My cousin says the truck owner can dodge this in Canton because the truck was borrowed
“my cousin says the truck owner is off the hook because somebody else was driving the borrowed truck when debris flew off and caused our crash in canton is that actually true”
— Marissa L., Canton
A Canton bartender gets caught in a debris-caused pileup, and now the borrower, the owner, and multiple insurers are all trying to dump the claim on somebody else.
No, the truck owner does not automatically get a free pass just because somebody else was driving.
That's the first thing to clear up.
In Ohio, a borrowed vehicle crash usually turns into a finger-pointing contest between the driver's insurance, the owner's insurance, and sometimes your own carrier. If road debris came off that truck and kicked off a multi-car wreck on I-77, Route 62, or even a city stretch like Tuscarawas Street, the insurance companies will act like this is some impossible mystery. It isn't. It's a coverage fight.
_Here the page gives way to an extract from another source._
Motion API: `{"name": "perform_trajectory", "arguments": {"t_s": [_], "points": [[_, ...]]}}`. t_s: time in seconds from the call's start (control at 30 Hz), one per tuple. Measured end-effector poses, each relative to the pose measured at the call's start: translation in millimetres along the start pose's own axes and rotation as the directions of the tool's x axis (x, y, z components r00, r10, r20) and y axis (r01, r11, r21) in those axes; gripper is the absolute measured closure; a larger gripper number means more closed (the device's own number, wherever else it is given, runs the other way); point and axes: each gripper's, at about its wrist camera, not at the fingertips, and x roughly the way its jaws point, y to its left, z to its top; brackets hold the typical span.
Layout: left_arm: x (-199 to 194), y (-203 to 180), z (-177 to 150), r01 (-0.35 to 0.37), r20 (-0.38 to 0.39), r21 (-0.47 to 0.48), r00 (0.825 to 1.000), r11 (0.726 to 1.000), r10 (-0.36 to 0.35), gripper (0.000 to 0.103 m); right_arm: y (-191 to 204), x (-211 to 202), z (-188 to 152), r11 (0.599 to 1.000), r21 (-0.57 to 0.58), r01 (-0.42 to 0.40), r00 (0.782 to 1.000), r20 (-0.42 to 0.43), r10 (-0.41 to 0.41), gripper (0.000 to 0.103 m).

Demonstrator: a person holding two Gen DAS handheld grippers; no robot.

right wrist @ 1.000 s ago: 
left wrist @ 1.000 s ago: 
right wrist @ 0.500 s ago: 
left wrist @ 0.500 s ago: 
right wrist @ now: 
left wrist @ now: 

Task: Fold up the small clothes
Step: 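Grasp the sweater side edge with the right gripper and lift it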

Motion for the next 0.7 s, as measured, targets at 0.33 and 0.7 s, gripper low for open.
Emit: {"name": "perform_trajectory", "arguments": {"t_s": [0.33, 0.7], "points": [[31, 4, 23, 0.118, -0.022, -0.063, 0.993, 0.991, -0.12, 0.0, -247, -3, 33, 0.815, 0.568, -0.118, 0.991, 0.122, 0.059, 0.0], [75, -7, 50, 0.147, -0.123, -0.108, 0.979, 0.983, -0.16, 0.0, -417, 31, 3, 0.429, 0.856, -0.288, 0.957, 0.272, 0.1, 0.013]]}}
Step one: the claim gets framed around negligence, not excuses
If cargo, tools, lumber, or scrap fell off a truck and caused the chain reaction, the core issue is whether that load was secured properly.
That matters more than the "borrowed truck" excuse.
The driver may be liable because the driver was operating the truck when the debris came loose. The owner may still matter because it was the owner's vehicle, and the owner's policy may cover permissive use unless the policy has a valid exclusion. Insurers deny first and explain later. That's standard.
For a bartender in Canton, this usually gets messy fast because you're not sitting around at 10 a.m. waiting for calls. You're sleeping after a late shift, and adjusters keep leaving messages like the delay is your fault.
Step two: every insurer tries to make itself secondary
Here's where the system really works against you.
If you were in one of the hit vehicles, your own insurer may say the truck owner's policy should pay first. The truck owner's insurer may say the borrower was excluded, unlisted, or using the vehicle outside permission. The borrower's insurer may say that policy follows the vehicle, not the driver. Meanwhile the other drivers in the pileup may file claims too, which makes everybody even more defensive.
In Ohio, coverage often depends on details like:
- whether the borrower had permission,
- whether the truck was for personal use or business use,
- whether the policy excluded certain drivers,
- whether the debris came from that specific truck and not some other vehicle in the chaos.
That last part is huge. On a windy spring day in Stark County, debris can scatter across lanes fast. If the crash happened near an I-77 ramp or around heavy traffic by Belden Village, insurers will try to say nobody can prove which truck dropped what.
Step three: the evidence window closes quicker than people think
This is where people get burned.
The police report is a start, not the finish line. If Ohio State Highway Patrol or Canton Police noted unsecured cargo, great. If they didn't, you still need photos, dashcam, witness names, and any 911 or bodycam records that lock down the sequence.
For a multi-car crash, the cleanest evidence is usually timing. Who saw the debris fall? Who swerved first? Which vehicle hit what next? If there was a borrowed pickup or box truck involved, identifying both the driver and the titled owner matters right away.
If you were injured, your treatment records also help tie the crash to your injuries. Same day ER records from Aultman or Mercy don't solve the coverage dispute, but they stop the insurer from later pretending you weren't really hurt.
Step four: denial doesn't mean the claim is dead
A denial letter from the owner's insurer is not the final word.
It usually means that insurer is staking out a position. Maybe they claim no permissive use. Maybe they say the borrower was using the truck for commercial hauling when the policy only covered personal driving. Maybe they're bluffing because nobody has pushed back with the full facts yet.
In a debris case, there can also be separate liability beyond basic auto coverage if the load was handled carelessly. That's why these cases don't fit neatly into the "just go through the car insurance" box your cousin is talking about.
Step five: the timeline in Ohio is not generous
Ohio gives you two years from the date of the accident to file a personal injury lawsuit.
That sounds like plenty. It's not.
A multi-car debris wreck in Canton can eat up months while carriers argue over whose policy applies. If the borrowed-truck issue drags on, evidence gets stale, witnesses disappear, and everybody suddenly "doesn't remember" whether the driver had permission.
The practical sequence is usually this: crash report, medical treatment, property damage claim, coverage denials, recorded statement requests, then a long stall while insurers try to exhaust you. The ugly truth is that the insurance company doesn't give a damn that you've got bar shifts to cover and rent due. If they can make this feel confusing enough, some people take a bad payout or give up entirely.
That borrowed-truck excuse is real as a defense tactic.
It is not magic.
Pete Makowski
on 2026-04-02
This article is for informational purposes only and is not legal advice. Every case is different. If you or a loved one was injured, talk to an attorney about your situation.